Security Issues of the operator's business mainly include: service theft and unauthorized use of the NGN service. For example, the user terminal through the H.323 protocol can directly connect to the called Gateway, leading to loss of revenue of the operator; bandwidth theft, using the NGN access network technology device port to connect to the user's private data network, resulting in loss of operator data business revenue and affecting the quality of NGN business; DoS attacks, through the network layer or application layer of large traffic attacks, this prevents NGN devices from responding to normal user service requests or reducing service quality.

Device Security Issues of carriers mainly include: Destroying device programs and data, remotely loading devices through NGN devices, or damaging devices through vulnerabilities in Data configuration procedures, common standard protocols such as TFTP, FTP, and SNMP have security vulnerabilities. virus attacks destroy NGN devices by means of virus intrusion, or users' computers infected with viruses automatically attack NGN devices, this can cause service interruption or deterioration. Hackers use unconventional technical means to gain control over NGN devices. Viruses and hackers generally threaten devices that use general operating systems, such as various servers. Security issues of user services mainly include: User counterfeiting, theft of other users' accounts and permissions to use the business; Illegal listening to the call information or media stream content of other users' calls.

In terms of the technical security framework of the NGN access network, we can divide the NGN access network into four areas: trust zone, non-trust zone, semi-trust zone DMZ), and network management/billing/maintenance network. The NGN network components are connected to the corresponding area based on the network location and device functions. The cross-zone network components are connected to the network area through specific physical interfaces. The trust zone is an isolated area dedicated to NGN services in the bearer network. It is a well-managed and secure region. Devices placed in the security zone include the core components of the NGN network, such as Softswitch, Access Gateway, relay gateway, signaling gateway, in-band network management device, Media Resource device, and intelligent network device; rack-mounted IAD devices can be deployed in well-managed data centers and can also be included in the trust zone.

A non-trust zone is an area that cannot be managed by operators and is not controlled by security. It includes Internet, Community network, and other public IP, campus network, and enterprise network. Some devices deployed by carriers on the user end, such as desktop IAD, smart soft terminals, and smart hard terminals, are included in the untrusted zone. DMZ) similar to a Web site, it is a region between a trust zone and a non-trust zone. The application server and the data network interface belong to this region. Network Management/billing/Maintenance Network is a private network deployed by the operator for network operation support. Billing devices, Internet-connected communication devices, and operation and maintenance terminals should all be deployed in this area.
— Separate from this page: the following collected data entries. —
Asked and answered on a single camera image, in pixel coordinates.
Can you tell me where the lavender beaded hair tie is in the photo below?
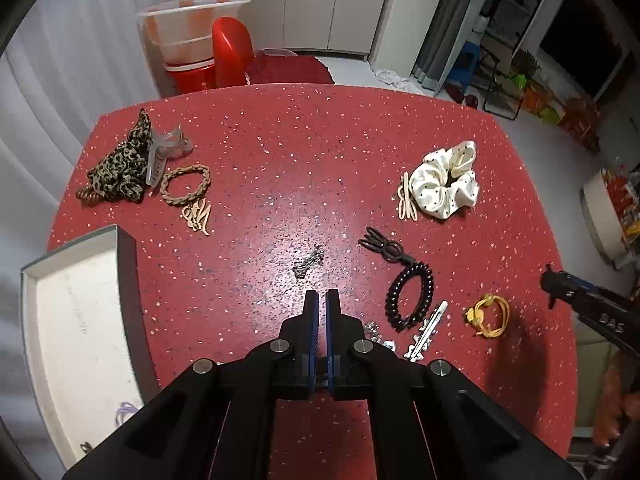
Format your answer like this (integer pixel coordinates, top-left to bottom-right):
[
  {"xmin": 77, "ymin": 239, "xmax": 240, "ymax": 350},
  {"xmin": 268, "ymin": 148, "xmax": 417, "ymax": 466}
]
[{"xmin": 112, "ymin": 399, "xmax": 143, "ymax": 426}]

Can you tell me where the white cloth on floor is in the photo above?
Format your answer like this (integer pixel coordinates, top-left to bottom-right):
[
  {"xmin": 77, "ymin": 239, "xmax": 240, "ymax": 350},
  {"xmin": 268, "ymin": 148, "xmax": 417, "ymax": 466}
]
[{"xmin": 374, "ymin": 67, "xmax": 417, "ymax": 90}]

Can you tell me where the beige hair clips pair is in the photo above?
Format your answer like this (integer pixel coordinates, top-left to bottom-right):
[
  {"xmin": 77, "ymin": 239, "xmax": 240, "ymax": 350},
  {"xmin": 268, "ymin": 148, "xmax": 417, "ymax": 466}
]
[{"xmin": 397, "ymin": 172, "xmax": 420, "ymax": 221}]

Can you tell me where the black spiral hair tie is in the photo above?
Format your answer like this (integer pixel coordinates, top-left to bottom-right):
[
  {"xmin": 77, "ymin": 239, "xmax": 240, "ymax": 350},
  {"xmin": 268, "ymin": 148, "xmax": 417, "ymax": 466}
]
[{"xmin": 385, "ymin": 260, "xmax": 435, "ymax": 332}]

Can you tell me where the white polka dot scrunchie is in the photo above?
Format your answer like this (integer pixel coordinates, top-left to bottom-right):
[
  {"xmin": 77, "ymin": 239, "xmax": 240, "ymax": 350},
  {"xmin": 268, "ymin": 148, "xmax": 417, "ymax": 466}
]
[{"xmin": 410, "ymin": 140, "xmax": 480, "ymax": 220}]

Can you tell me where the white shallow tray box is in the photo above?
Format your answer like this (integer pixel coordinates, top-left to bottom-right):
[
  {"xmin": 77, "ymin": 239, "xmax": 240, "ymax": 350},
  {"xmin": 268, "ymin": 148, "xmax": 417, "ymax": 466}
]
[{"xmin": 20, "ymin": 225, "xmax": 158, "ymax": 471}]

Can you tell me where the silver metal hair clip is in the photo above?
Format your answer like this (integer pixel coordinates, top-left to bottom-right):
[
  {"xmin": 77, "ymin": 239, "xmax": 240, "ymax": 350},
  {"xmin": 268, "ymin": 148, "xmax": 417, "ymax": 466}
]
[{"xmin": 404, "ymin": 301, "xmax": 449, "ymax": 362}]

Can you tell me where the grey curtain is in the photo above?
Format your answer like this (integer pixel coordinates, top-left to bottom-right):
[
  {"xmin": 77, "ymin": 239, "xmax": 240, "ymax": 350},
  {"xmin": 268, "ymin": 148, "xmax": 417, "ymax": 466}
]
[{"xmin": 414, "ymin": 0, "xmax": 483, "ymax": 92}]

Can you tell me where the translucent plastic basin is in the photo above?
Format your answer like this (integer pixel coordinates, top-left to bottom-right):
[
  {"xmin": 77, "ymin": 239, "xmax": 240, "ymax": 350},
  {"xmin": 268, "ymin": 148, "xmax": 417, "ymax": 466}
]
[{"xmin": 137, "ymin": 0, "xmax": 251, "ymax": 67}]

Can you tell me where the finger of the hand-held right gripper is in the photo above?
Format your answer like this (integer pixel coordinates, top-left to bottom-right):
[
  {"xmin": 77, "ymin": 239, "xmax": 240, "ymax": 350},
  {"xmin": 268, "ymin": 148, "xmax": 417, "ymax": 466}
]
[{"xmin": 541, "ymin": 264, "xmax": 640, "ymax": 311}]

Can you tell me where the dark red cloth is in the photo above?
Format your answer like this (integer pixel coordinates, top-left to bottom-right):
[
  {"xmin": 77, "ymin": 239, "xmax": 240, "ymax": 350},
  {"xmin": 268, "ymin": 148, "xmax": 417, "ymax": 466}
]
[{"xmin": 246, "ymin": 50, "xmax": 336, "ymax": 86}]

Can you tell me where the black folding chair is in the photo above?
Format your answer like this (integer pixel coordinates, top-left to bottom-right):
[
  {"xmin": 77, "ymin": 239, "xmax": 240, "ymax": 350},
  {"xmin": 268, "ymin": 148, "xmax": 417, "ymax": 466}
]
[{"xmin": 479, "ymin": 44, "xmax": 527, "ymax": 122}]

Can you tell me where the brown braided hair tie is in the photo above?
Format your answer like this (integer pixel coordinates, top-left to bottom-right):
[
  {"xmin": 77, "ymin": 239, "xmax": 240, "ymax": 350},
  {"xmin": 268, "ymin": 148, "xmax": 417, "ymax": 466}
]
[{"xmin": 160, "ymin": 164, "xmax": 212, "ymax": 207}]

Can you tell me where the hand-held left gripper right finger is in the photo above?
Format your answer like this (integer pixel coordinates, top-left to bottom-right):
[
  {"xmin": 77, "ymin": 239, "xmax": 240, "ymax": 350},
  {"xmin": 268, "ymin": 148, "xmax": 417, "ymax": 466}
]
[{"xmin": 326, "ymin": 289, "xmax": 586, "ymax": 480}]

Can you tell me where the red plastic bucket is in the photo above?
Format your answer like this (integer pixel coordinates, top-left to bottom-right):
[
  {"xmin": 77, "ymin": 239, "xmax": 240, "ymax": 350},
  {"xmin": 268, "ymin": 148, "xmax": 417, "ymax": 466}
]
[{"xmin": 164, "ymin": 57, "xmax": 221, "ymax": 96}]

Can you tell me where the blue plastic stool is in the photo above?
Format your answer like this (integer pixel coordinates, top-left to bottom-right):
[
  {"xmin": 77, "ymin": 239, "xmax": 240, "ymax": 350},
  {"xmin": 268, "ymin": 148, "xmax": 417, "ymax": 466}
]
[{"xmin": 446, "ymin": 41, "xmax": 482, "ymax": 86}]

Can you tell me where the red plastic chair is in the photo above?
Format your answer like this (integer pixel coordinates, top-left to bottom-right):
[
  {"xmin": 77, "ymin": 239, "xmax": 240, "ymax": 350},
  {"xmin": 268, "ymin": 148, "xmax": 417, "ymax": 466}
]
[{"xmin": 211, "ymin": 16, "xmax": 256, "ymax": 90}]

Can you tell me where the small metal charm pendant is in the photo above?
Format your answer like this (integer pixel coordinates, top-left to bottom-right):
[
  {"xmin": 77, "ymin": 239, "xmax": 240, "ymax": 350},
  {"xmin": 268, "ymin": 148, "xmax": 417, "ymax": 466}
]
[{"xmin": 293, "ymin": 244, "xmax": 325, "ymax": 279}]

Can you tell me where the white curtain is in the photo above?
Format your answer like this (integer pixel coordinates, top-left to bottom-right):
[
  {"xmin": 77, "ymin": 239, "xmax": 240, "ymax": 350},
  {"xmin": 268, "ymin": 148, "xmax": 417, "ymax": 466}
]
[{"xmin": 0, "ymin": 0, "xmax": 187, "ymax": 321}]

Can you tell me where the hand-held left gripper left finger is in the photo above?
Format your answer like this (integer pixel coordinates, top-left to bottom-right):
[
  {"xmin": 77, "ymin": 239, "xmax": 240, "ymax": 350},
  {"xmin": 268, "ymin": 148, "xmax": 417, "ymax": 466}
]
[{"xmin": 62, "ymin": 289, "xmax": 320, "ymax": 480}]

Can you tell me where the white storage container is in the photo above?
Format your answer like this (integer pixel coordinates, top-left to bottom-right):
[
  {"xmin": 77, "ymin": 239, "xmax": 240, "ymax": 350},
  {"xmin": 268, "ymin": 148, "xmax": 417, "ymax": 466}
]
[{"xmin": 580, "ymin": 169, "xmax": 640, "ymax": 267}]

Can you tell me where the beige letter hair clip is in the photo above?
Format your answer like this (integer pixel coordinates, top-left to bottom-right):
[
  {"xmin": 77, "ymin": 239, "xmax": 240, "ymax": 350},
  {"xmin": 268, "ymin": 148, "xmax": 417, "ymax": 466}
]
[{"xmin": 181, "ymin": 199, "xmax": 213, "ymax": 237}]

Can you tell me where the clear plastic claw clip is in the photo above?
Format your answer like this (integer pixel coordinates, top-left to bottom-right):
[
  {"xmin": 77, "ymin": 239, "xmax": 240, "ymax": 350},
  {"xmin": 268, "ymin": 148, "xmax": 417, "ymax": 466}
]
[{"xmin": 145, "ymin": 128, "xmax": 194, "ymax": 187}]

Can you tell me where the leopard print scrunchie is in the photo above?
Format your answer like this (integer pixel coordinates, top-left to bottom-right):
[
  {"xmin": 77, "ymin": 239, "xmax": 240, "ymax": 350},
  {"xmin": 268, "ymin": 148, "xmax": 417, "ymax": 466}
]
[{"xmin": 87, "ymin": 108, "xmax": 153, "ymax": 204}]

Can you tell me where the yellow hair tie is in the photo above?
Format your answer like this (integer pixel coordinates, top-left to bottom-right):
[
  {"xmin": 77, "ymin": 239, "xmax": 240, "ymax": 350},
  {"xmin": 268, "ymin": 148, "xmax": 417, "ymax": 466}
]
[{"xmin": 464, "ymin": 294, "xmax": 512, "ymax": 338}]

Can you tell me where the orange plastic bag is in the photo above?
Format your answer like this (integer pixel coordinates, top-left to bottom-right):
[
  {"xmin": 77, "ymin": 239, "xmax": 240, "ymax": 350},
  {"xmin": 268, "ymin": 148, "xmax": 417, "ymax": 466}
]
[{"xmin": 597, "ymin": 355, "xmax": 633, "ymax": 448}]
The main requirements for bearer network to ensure the security of NGN access networks are as follows. First, the core components of NGN, such as Softswitch, Access Gateway, relay gateway, signaling gateway, in-band network management device, Media Resource device, and intelligent network device, are deployed in a security zone, this constitutes the core network of the NGN access network technology. We recommend that you use the following solution for implementation: deploy a VPN using MPLS technology on the IP network, which is an independent Logical Network; A dedicated line technology is used to deploy an independent IP network for the core components of NGN, which is not directly interconnected with the public network. An independent logical network that supports IP resource management is deployed through the IP telecommunication network technology. Secondly, with the extension of the NGN core network, various access technologies can be used to extend the scope of the NGN service coverage, requiring the access network to achieve user isolation at the link layer. We can use VLAN, ATM, and PPPoE access technologies. Third, the application server interface device ParlayGateway should be used to communicate with the application server. Fourth, Internet users, residential areas, campus network users, and enterprise users should be connected through the IP-IPGateway Service proxy device.